(Beginning of PROVIDED DATA)
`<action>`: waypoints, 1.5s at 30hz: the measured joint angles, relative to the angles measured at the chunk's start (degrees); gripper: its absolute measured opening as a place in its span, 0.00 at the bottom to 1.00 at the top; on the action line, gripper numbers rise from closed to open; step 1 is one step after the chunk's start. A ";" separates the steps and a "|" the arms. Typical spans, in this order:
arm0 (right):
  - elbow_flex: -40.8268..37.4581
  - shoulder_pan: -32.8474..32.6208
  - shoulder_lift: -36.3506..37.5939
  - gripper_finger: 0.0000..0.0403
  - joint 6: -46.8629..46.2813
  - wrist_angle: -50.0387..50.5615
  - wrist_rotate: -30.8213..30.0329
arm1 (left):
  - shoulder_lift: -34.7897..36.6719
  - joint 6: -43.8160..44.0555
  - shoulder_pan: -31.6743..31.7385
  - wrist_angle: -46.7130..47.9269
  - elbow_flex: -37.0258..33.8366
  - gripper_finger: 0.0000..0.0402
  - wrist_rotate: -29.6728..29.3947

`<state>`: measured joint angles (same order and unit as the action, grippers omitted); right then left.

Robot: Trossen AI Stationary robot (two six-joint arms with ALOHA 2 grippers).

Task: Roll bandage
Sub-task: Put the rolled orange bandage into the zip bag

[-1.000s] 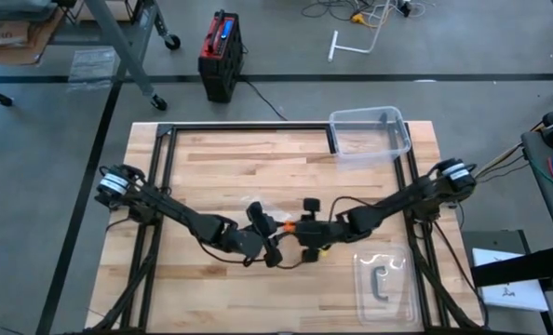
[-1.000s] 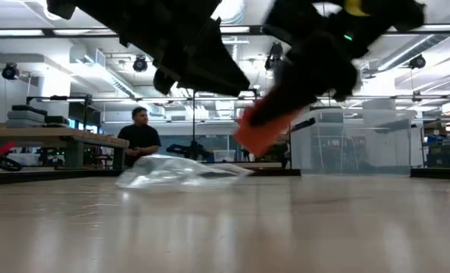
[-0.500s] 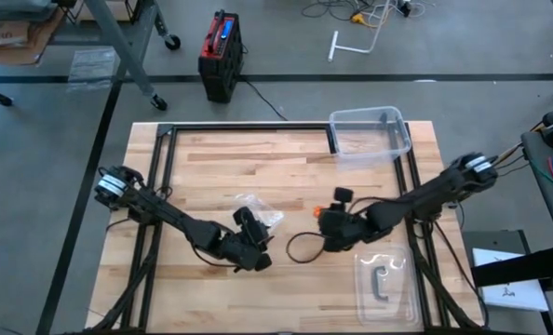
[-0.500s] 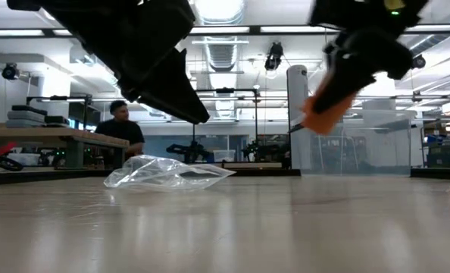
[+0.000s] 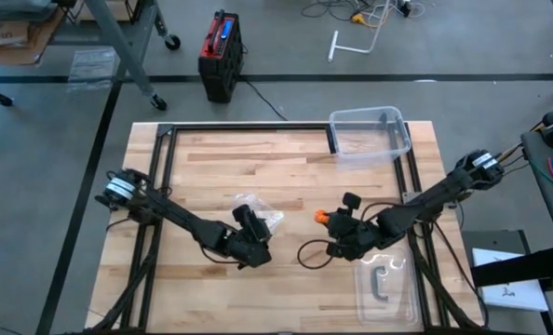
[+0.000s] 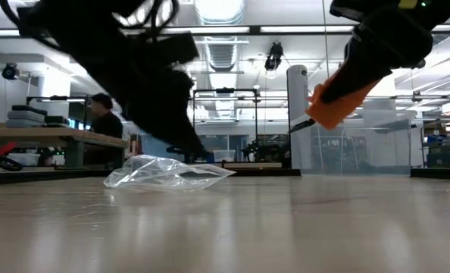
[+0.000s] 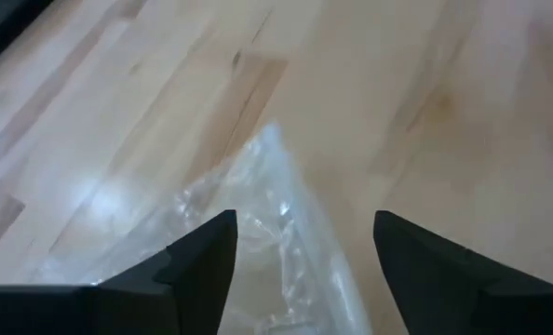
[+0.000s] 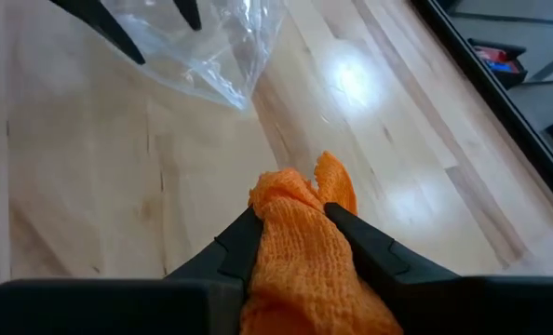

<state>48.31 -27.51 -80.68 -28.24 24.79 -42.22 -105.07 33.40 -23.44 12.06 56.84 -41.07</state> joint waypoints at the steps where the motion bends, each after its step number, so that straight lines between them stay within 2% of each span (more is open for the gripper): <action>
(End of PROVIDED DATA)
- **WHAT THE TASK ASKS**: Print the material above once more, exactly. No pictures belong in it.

- **YOUR RESPONSE**:
`<action>`: waypoints, 1.5s at 30hz: the measured joint angles, relative to the angles measured at the chunk's start (degrees); gripper: its absolute measured opening as a place in its span, 0.00 at the bottom to 1.00 at the top; on the action line, gripper numbers rise from closed to open; step 1 is one step after the chunk's start. A ";" separates the steps and a "|" the arms. Typical spans, in this order:
arm0 (right):
  - elbow_flex: -40.8268..37.4581
  - shoulder_pan: -32.8474..32.6208
  - shoulder_lift: -36.3506..37.5939
  - gripper_finger: 0.0000..0.0403
  - joint 6: -46.8629..46.2813
  - wrist_angle: -50.0387..50.5615
  - wrist_rotate: -30.8213..30.0329
arm1 (left):
  - shoulder_lift: -34.7897..36.6719
  - joint 6: -43.8160..44.0555
  - shoulder_pan: -31.6743..31.7385
  - wrist_angle: -46.7130..47.9269
  - elbow_flex: -37.0258..33.8366
  - gripper_finger: 0.0000..0.0402
  - wrist_rotate: -29.6728..29.3947

`<state>`: measured joint angles (same order and unit as the action, grippers omitted); right then left.

Robot: Trossen AI Stationary robot (two six-joint arms with ALOHA 2 grippers).

Task: Roll bandage
Sub-task: Put the rolled orange bandage into the zip bag

[-1.000s] 
[-1.000s] 
[-0.500s] 
[-0.500s] 
[+0.000s] 
[+0.000s] 
[+0.000s] 
[+0.000s] 

<state>48.31 -27.51 -80.68 -28.24 24.79 -42.22 -105.07 33.40 -23.44 12.06 56.84 -41.07</state> joint waypoints at the steps where the motion bends, each after its step number, so that straight lines between them stay within 2% of each span (more is open for the gripper): <action>

The exercise output is complete.